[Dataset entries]
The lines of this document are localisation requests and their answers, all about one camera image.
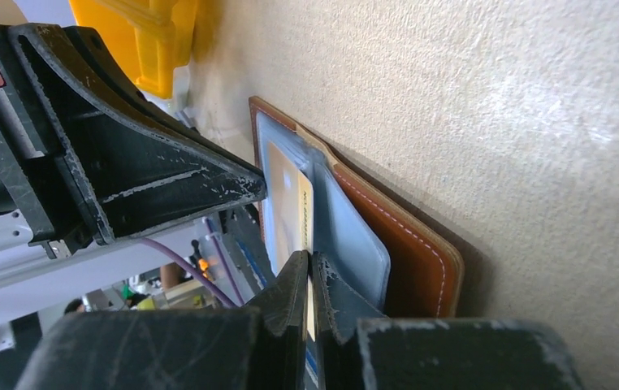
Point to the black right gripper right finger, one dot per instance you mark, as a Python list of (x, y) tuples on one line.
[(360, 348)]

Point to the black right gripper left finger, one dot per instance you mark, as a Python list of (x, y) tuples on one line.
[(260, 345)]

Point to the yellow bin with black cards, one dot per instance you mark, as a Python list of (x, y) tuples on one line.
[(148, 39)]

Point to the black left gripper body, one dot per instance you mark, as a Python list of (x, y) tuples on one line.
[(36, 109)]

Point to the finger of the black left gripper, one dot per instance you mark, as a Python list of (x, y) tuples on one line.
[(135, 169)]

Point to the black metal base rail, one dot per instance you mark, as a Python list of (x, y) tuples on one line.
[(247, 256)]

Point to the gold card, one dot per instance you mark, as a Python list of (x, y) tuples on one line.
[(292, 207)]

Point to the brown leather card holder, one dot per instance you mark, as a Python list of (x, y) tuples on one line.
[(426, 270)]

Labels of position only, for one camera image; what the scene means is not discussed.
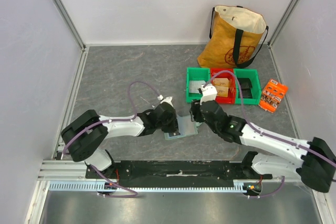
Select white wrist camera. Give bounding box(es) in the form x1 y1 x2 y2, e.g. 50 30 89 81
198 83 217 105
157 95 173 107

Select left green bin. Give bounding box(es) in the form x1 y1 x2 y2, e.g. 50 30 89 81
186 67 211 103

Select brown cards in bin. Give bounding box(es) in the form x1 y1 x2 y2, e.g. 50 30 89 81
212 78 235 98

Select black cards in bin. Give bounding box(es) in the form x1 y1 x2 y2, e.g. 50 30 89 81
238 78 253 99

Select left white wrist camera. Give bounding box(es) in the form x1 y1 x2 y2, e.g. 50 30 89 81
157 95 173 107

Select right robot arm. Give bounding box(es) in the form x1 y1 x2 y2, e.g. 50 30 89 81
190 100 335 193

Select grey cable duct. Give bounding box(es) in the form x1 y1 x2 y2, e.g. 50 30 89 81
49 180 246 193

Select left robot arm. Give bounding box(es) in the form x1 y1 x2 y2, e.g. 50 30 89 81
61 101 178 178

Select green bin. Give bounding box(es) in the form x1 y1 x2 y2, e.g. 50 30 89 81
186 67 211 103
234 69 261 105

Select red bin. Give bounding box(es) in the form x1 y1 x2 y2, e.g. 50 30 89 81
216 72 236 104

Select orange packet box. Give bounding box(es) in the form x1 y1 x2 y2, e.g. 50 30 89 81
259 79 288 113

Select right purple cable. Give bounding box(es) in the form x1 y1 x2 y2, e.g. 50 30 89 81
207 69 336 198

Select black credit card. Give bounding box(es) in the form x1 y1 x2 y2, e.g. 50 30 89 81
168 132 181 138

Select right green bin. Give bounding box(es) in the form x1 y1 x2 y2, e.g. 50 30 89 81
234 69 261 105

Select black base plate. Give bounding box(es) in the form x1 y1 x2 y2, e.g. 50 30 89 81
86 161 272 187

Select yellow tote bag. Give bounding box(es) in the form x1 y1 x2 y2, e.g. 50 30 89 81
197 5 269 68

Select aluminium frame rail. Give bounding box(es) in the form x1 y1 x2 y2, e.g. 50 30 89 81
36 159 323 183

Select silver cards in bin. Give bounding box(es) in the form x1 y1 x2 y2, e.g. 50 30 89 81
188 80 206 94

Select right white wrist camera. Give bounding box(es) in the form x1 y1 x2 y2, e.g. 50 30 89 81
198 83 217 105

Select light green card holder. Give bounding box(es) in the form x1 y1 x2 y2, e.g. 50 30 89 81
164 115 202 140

Work instruction —
Letter for letter, reproduce every record above and skip the pictures.

Output —
The lines of this document are localisation requests and their answers, all about one camera image.
Point to the black right gripper right finger, one dot per instance you mark, as a Python list of (x, y) tuples on one line.
[(360, 348)]

Point to the black right gripper left finger, one dot per instance you mark, as a Python list of (x, y) tuples on one line.
[(260, 345)]

Point to the yellow bin with black cards, one dot per instance you mark, as a Python list of (x, y) tuples on one line.
[(148, 39)]

Point to the black left gripper body, one dot per instance you mark, as a Python list of (x, y) tuples on one line.
[(36, 109)]

Point to the finger of the black left gripper, one dot per instance you mark, as a Python list of (x, y) tuples on one line.
[(135, 169)]

Point to the black metal base rail, one dot per instance you mark, as a Python list of (x, y) tuples on one line.
[(247, 256)]

Point to the gold card, one dot per instance you mark, as a Python list of (x, y) tuples on one line.
[(292, 207)]

Point to the brown leather card holder, one dot per instance you mark, as a Python list of (x, y) tuples on one line.
[(426, 270)]

Labels of position only, for one camera image; what the scene means is not discussed.
Select white wrist camera. Give bounding box(es) in the form x1 y1 x2 y2, e.g. 50 30 89 81
198 83 217 105
157 95 173 107

Select left green bin. Give bounding box(es) in the form x1 y1 x2 y2, e.g. 50 30 89 81
186 67 211 103

Select brown cards in bin. Give bounding box(es) in the form x1 y1 x2 y2, e.g. 50 30 89 81
212 78 235 98

Select black cards in bin. Give bounding box(es) in the form x1 y1 x2 y2, e.g. 50 30 89 81
238 78 253 99

Select left white wrist camera. Give bounding box(es) in the form x1 y1 x2 y2, e.g. 50 30 89 81
157 95 173 107

Select right robot arm. Give bounding box(es) in the form x1 y1 x2 y2, e.g. 50 30 89 81
190 100 335 193

Select grey cable duct. Give bounding box(es) in the form x1 y1 x2 y2, e.g. 50 30 89 81
49 180 246 193

Select left robot arm. Give bounding box(es) in the form x1 y1 x2 y2, e.g. 50 30 89 81
61 101 178 178

Select green bin. Give bounding box(es) in the form x1 y1 x2 y2, e.g. 50 30 89 81
186 67 211 103
234 69 261 105

Select red bin. Give bounding box(es) in the form x1 y1 x2 y2, e.g. 50 30 89 81
216 72 236 104

Select orange packet box. Give bounding box(es) in the form x1 y1 x2 y2, e.g. 50 30 89 81
259 79 288 113

Select right purple cable. Give bounding box(es) in the form x1 y1 x2 y2, e.g. 50 30 89 81
207 69 336 198

Select black credit card. Give bounding box(es) in the form x1 y1 x2 y2, e.g. 50 30 89 81
168 132 181 138

Select right green bin. Give bounding box(es) in the form x1 y1 x2 y2, e.g. 50 30 89 81
234 69 261 105

Select black base plate. Give bounding box(es) in the form x1 y1 x2 y2, e.g. 50 30 89 81
86 161 272 187

Select yellow tote bag. Give bounding box(es) in the form x1 y1 x2 y2, e.g. 50 30 89 81
197 5 269 68

Select aluminium frame rail. Give bounding box(es) in the form x1 y1 x2 y2, e.g. 50 30 89 81
36 159 323 183

Select silver cards in bin. Give bounding box(es) in the form x1 y1 x2 y2, e.g. 50 30 89 81
188 80 206 94

Select right white wrist camera. Give bounding box(es) in the form x1 y1 x2 y2, e.g. 50 30 89 81
198 83 217 105

Select light green card holder. Give bounding box(es) in the form x1 y1 x2 y2, e.g. 50 30 89 81
164 115 202 140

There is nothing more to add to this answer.